Никто не возражал. Он таки действительно всех переплюнул.
— Да, — вздохнул директор. — Страшно редко бывает, чтобы мы им завидовали, когда кто-нибудь переходит на их сторону — в одном случае на тысячу. Боже ты мой! Ведь он вырос на наших глазах! Я радовался на него, как на родного сына. Даже не верится, что было такое время.
— И вот ведь проклятие, — сказал доктор Хауг, — я ведь прекрасно понимаю, хоть мы и ведем войну против него и ему подобных, что его туда завлекли скорее всего его достоинства.
— Видите ли, — обратился ко мне директор, — в таком городке, как наш, всякое событие вас, так или иначе, затрагивает. Для многих из нас вся история с Хейденрейхом обернулась чуть ли не личным несчастьем — ну, если не несчастьем, так, во всяком случае, неприятностью. Ведь все мы его близко знали, и знали не один год. И я лично должен признаться, что многое в этом человеке внушало мне уважение. Его цинизм я никогда не принимал всерьез — раньше, я хочу сказать. Да и сейчас, по существу, тоже. Это скорее человек фанатического склада, только вот фанатизм его, к сожалению, обратился против нас.
— Речь идет о Карле Хейденрейхе? — спросил я. Излишний вопрос. Я ведь знал. Но я хотел знать точно.
— Да. Вы с ним знакомы?
Я ответил, что был немного знаком в студенческие годы. Кольбьернсен все это время сидел молча. Только иногда в глазах появлялся какой-то блеск и по лицу пробегало нечто вроде судороги. Ясно было, что остальные трое одновременно и забавляли его и злили — этакие сентиментальные кумушки!

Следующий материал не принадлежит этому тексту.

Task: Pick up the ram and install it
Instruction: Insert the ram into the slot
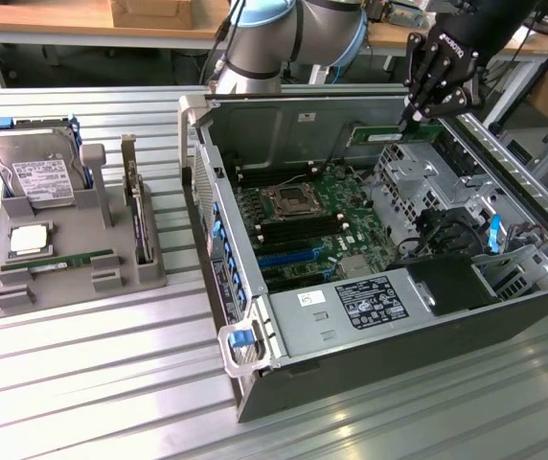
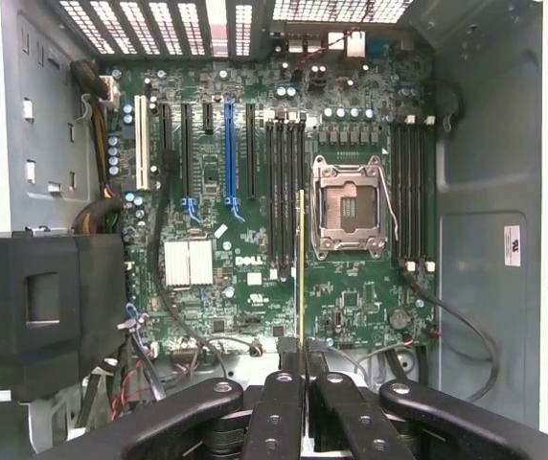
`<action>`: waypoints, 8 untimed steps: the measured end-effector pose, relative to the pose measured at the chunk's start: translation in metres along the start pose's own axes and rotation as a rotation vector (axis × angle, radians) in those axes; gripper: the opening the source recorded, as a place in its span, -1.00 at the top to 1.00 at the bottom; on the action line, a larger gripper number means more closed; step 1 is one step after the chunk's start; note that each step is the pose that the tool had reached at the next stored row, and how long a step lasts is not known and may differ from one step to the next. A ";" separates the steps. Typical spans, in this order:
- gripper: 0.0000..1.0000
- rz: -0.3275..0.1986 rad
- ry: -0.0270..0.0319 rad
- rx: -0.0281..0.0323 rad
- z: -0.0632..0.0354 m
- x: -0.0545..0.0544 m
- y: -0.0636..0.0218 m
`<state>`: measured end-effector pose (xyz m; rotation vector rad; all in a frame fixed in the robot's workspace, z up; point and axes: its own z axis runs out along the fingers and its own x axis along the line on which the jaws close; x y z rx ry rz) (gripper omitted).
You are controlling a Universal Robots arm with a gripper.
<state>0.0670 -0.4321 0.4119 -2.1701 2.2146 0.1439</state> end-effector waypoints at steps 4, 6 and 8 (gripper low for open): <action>0.76 0.000 -0.0001 0.0000 0.0084 0.001 -0.0002; 0.76 0.000 -0.0001 0.0000 0.0121 0.001 -0.0003; 0.76 0.000 0.0000 0.0000 0.0151 0.001 -0.0004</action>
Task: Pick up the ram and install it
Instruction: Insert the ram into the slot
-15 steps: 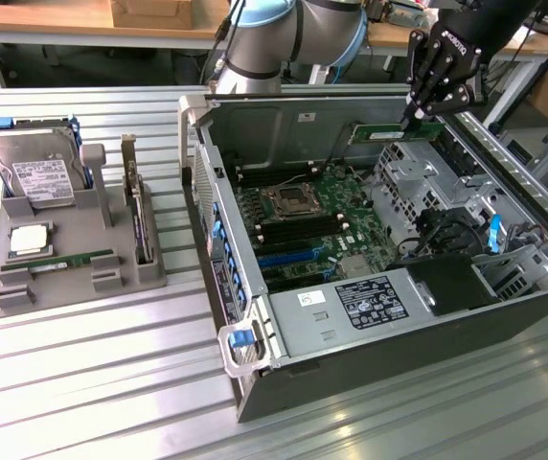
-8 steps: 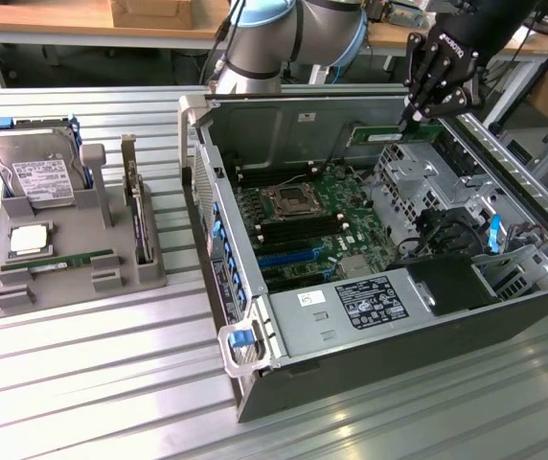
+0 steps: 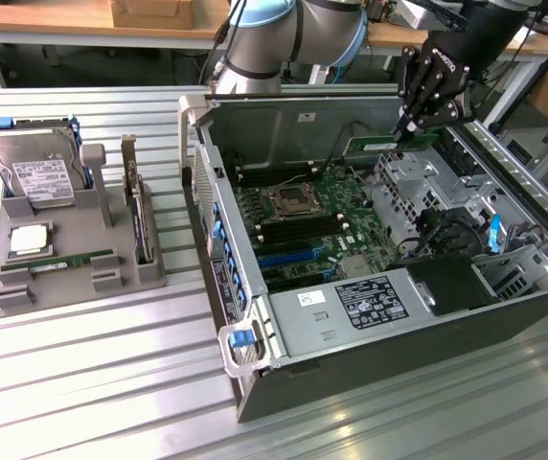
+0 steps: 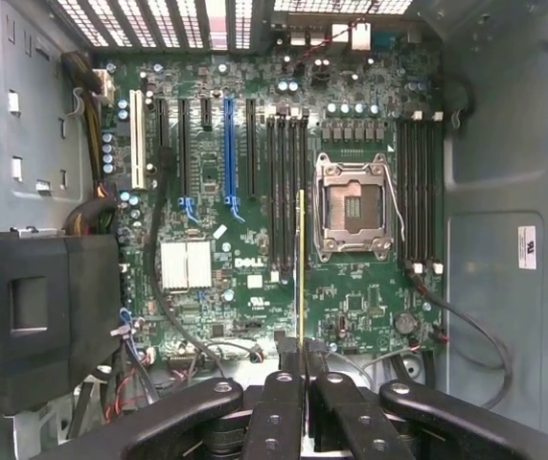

Но те увлеклись и ничего не замечали.
А в общем-то все это лирическое отступление свелось к тому, что жаль там их или не жаль, хорошие они или плохие, а факт остается фактом: ни у одного из членов этого семейства не было и не могло быть даже самой отдаленной возможности узнать, что говорилось или делалось в группе.
А вот немцы узнавали. Каким образом?
И мы все кружили и кружили на одном месте.
Строили самые невероятные догадки — и сами же их отвергали.
Может, Ландмарк и Эвенсен…
Но Ландмарк и Эвенсен были арестованы, и, может быть, в эту самую минуту их пытали…
Назывались другие имена, но тут же отклонялись — эти люди ничего не знали.
И снова четверо избегали встречаться взглядами.
Невеселая картина.
Выход был один, неприятный, но неизбежный: распустить группу, переждать какое-то время, а потом начинать все сначала, с новыми людьми. Никто не говорил этого вслух. Каждый знал про себя.